Automation Software Flaws Expose Gas Stations to Hacker Attacks
7.2.2018 securityweek CyberCrime
Gas stations worldwide are exposed to remote hacker attacks due to several vulnerabilities affecting the automation software they use, researchers at Kaspersky Lab reported on Wednesday.
The vulnerable product is SiteOmat from Orpak, which is advertised by the vendor as the “heart of the fuel station.” The software, designed to run on embedded Linux machines or a standard PC, provides “complete and secure site automation, managing the dispensers, payment terminals, forecourt devices and fuel tanks to fully control and record any transaction.”
Kaspersky researchers discovered that the “secure” part is not exactly true and more than 1,000 of the gas stations using the product allow remote access from the Internet. Over half of the exposed stations are located in the United States and India.
“Before the research, we honestly believed that all fueling systems, without exception, would be isolated from the internet and properly monitored. But we were wrong,” explained Kaspersky’s Ido Naor. “With our experienced eyes, we came to realize that even the least skilled attacker could use this product to take over a fueling system from anywhere in the world.”
According to the security firm, the vulnerabilities affecting SiteOmat could be exploited by malicious actors for a wide range of purposes, including to modify fuel prices, shut down fueling systems, or cause a fuel leakage.
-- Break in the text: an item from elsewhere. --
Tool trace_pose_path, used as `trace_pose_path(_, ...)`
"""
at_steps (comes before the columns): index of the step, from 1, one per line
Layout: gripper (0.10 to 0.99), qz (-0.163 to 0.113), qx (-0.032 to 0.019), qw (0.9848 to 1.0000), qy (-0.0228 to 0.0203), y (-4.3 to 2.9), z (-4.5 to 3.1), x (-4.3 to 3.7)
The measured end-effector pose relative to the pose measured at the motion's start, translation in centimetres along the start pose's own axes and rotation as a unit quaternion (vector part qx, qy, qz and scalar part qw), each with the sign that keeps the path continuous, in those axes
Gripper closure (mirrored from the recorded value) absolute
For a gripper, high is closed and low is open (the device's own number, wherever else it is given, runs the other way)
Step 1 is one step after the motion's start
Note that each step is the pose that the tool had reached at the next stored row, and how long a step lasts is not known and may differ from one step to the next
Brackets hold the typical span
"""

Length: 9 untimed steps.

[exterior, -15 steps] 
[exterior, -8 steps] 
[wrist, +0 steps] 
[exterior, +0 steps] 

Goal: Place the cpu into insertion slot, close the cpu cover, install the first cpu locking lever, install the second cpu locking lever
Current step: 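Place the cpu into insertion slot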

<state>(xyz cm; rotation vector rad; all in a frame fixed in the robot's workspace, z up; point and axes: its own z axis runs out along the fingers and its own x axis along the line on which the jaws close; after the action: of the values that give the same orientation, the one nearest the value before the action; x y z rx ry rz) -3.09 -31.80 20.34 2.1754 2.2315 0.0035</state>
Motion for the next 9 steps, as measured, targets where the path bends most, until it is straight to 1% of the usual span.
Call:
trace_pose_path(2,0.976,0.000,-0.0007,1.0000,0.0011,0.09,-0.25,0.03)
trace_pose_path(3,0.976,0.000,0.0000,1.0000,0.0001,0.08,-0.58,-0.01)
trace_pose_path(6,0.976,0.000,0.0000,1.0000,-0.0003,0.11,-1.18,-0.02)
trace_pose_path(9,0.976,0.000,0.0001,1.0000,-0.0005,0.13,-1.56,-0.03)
The security holes can also allow hackers to move laterally within the targeted company’s network, gain access to payment systems and steal financial data, and obtain information on the station’s customers (e.g. license plates, driver identity data). Another possible scenario described by Kaspersky involves disrupting the station’s operations and demanding a ransom.
These attacks are possible due to a series of vulnerabilities, including hardcoded credentials (CVE-2017-14728), persistent XSS (CVE-2017-14850), SQL injection (CVE-2017-14851), insecure communications (CVE-2017-14852), code injection (CVE-2017-14853), and remote code execution (CVE-2017-14854). Exploiting the flaws does not require advanced hacking skills, Naor said.
The fact that the vendor has made available technical information about the device and a detailed user manual made it easier for experts to find the security holes.
The systems analyzed by Kaspersky were often embedded in fueling systems and researchers believe they had been connected to the Internet for more than a decade.
Orpak was informed about the flaws in September and the company told researchers a month later that it had been in the process of rolling out a hardened version of its system, but it has since not shared any updates on the status of patches. SecurityWeek has reached out to the vendor for comment and will update this article if the company responds.